Another object of the present invention is to reduce the number of abutment orientation surfaces, thereby reducing the size requirement for the implant body.
Still another object of the present invention is to make the use of snap on impression caps more useful and resulting in the final prosthesis being more functional and cosmetic in appearance.
Yet another object of the present invention is to allow for a single implant to be placed in the anterior region of the human jaw with predictable soft tissue contours supported by bone.
Still another object of the present invention is to allow multiple implants to be placed more predictably next to one another in the anterior region of the human jaw.
Another object of the present invention is to combine the two-stage implant design having a length greatest on the lingual side of the jaw with an internal conical connection.

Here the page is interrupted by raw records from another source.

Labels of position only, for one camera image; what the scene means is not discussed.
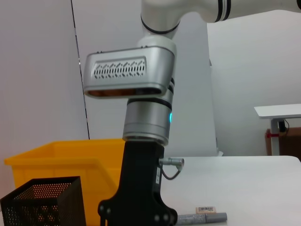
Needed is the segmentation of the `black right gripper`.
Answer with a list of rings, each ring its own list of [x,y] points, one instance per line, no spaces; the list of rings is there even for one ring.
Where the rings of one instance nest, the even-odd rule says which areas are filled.
[[[102,226],[174,226],[176,210],[164,204],[160,189],[164,148],[156,142],[127,141],[119,187],[98,206]]]

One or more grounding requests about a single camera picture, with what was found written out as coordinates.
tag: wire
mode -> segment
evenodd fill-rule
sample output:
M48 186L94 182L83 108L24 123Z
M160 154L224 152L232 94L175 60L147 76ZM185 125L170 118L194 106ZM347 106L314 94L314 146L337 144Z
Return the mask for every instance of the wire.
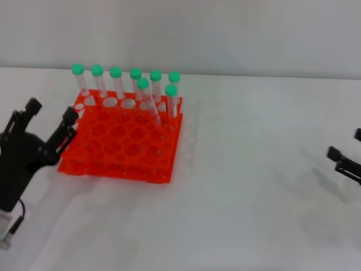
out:
M27 213L27 211L26 211L26 209L25 209L25 204L24 204L24 202L23 202L21 199L19 199L19 202L20 202L20 204L21 204L21 207L23 208L23 215L22 215L22 217L25 217L25 214Z

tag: test tube rack
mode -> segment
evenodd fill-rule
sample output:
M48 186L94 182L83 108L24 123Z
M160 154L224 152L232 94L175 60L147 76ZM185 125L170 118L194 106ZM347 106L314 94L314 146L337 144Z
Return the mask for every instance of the test tube rack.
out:
M115 91L102 98L98 90L82 94L73 108L78 112L78 136L62 155L59 172L81 176L125 178L149 183L169 183L183 114L182 97L178 114L169 118L167 109L159 110L162 126L134 93L118 99ZM166 96L156 103L166 107Z

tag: white table
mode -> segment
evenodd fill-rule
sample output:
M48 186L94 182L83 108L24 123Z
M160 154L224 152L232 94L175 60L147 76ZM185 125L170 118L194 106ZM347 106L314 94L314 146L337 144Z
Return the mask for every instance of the white table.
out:
M43 139L77 95L69 70L1 68L0 83L0 127L34 96ZM361 81L183 75L181 91L171 184L41 169L0 270L358 270L361 187L325 153L361 156Z

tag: test tube
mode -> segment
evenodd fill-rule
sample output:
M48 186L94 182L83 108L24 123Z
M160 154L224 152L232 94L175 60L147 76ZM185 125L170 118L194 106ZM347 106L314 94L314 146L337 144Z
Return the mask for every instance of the test tube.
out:
M160 80L162 79L162 73L158 70L151 71L150 78L152 81L152 92L154 101L159 103L162 100L160 93Z
M89 95L89 89L86 85L86 81L84 78L84 67L80 63L76 63L72 65L72 72L75 75L75 78L78 83L79 91L81 95L88 96Z
M118 99L124 99L124 86L122 79L122 70L120 67L112 67L109 71L113 78L115 92L117 93Z
M146 103L148 112L151 116L155 117L155 124L161 126L160 116L158 115L158 110L156 104L154 103L153 96L149 90L148 79L142 77L137 81L137 87L141 90L144 102Z
M181 74L179 72L170 72L168 75L169 78L169 82L172 85L176 85L177 86L177 103L179 103L179 82L181 80Z
M137 86L137 80L142 77L142 71L139 68L133 68L130 71L130 78L133 79L133 89L135 93L136 100L142 100L142 92Z
M169 84L165 87L165 94L167 95L167 108L168 108L168 116L169 118L174 118L177 116L177 86Z
M95 79L95 83L96 83L96 87L99 90L99 95L102 98L105 98L106 96L108 96L107 90L105 88L105 83L104 83L104 77L103 77L103 67L101 65L94 65L91 67L91 73L94 76Z

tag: green cap
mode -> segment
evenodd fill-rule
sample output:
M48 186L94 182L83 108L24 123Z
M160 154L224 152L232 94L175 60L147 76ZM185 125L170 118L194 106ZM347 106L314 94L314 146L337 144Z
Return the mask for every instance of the green cap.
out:
M138 79L137 86L138 86L138 89L146 89L147 87L149 87L148 79L146 79L145 77Z
M91 73L94 76L101 76L103 74L103 67L99 64L91 67Z
M139 68L133 68L130 70L130 78L138 80L142 76L142 71Z
M178 83L181 80L181 74L179 72L170 72L168 78L169 82Z
M169 84L168 86L166 86L165 87L165 95L167 95L169 97L177 96L177 86L172 85L172 84Z
M122 70L119 67L112 67L109 70L109 73L111 74L111 77L113 77L113 78L119 78L122 76Z
M84 67L80 63L72 65L72 72L74 75L82 75L84 73Z
M162 73L161 71L158 71L157 69L155 69L154 71L151 71L151 80L153 82L158 82L162 79Z

Still another object of the present invention is to modify the design of single stage implants to have features that enhance placement in sloping bony anatomy.
These and other objects, features and advantages of the present invention will be clearly understood through a consideration of the following detailed description.
According to the present invention, there is provided a dental implant for implanting within a human jawbone, the jawbone having lingual and buccal sides. The implant includes a generally cylindrical longitudinal body with an outer surface, an apical end and a coronal end having an inner conical shape. An abutment having a lower portion with an outer conical shape for connecting with the body. The coronal end is contoured such that when the implant is positioned within the jawbone the length between ends of the body is greatest on the lingual side of the jawbone.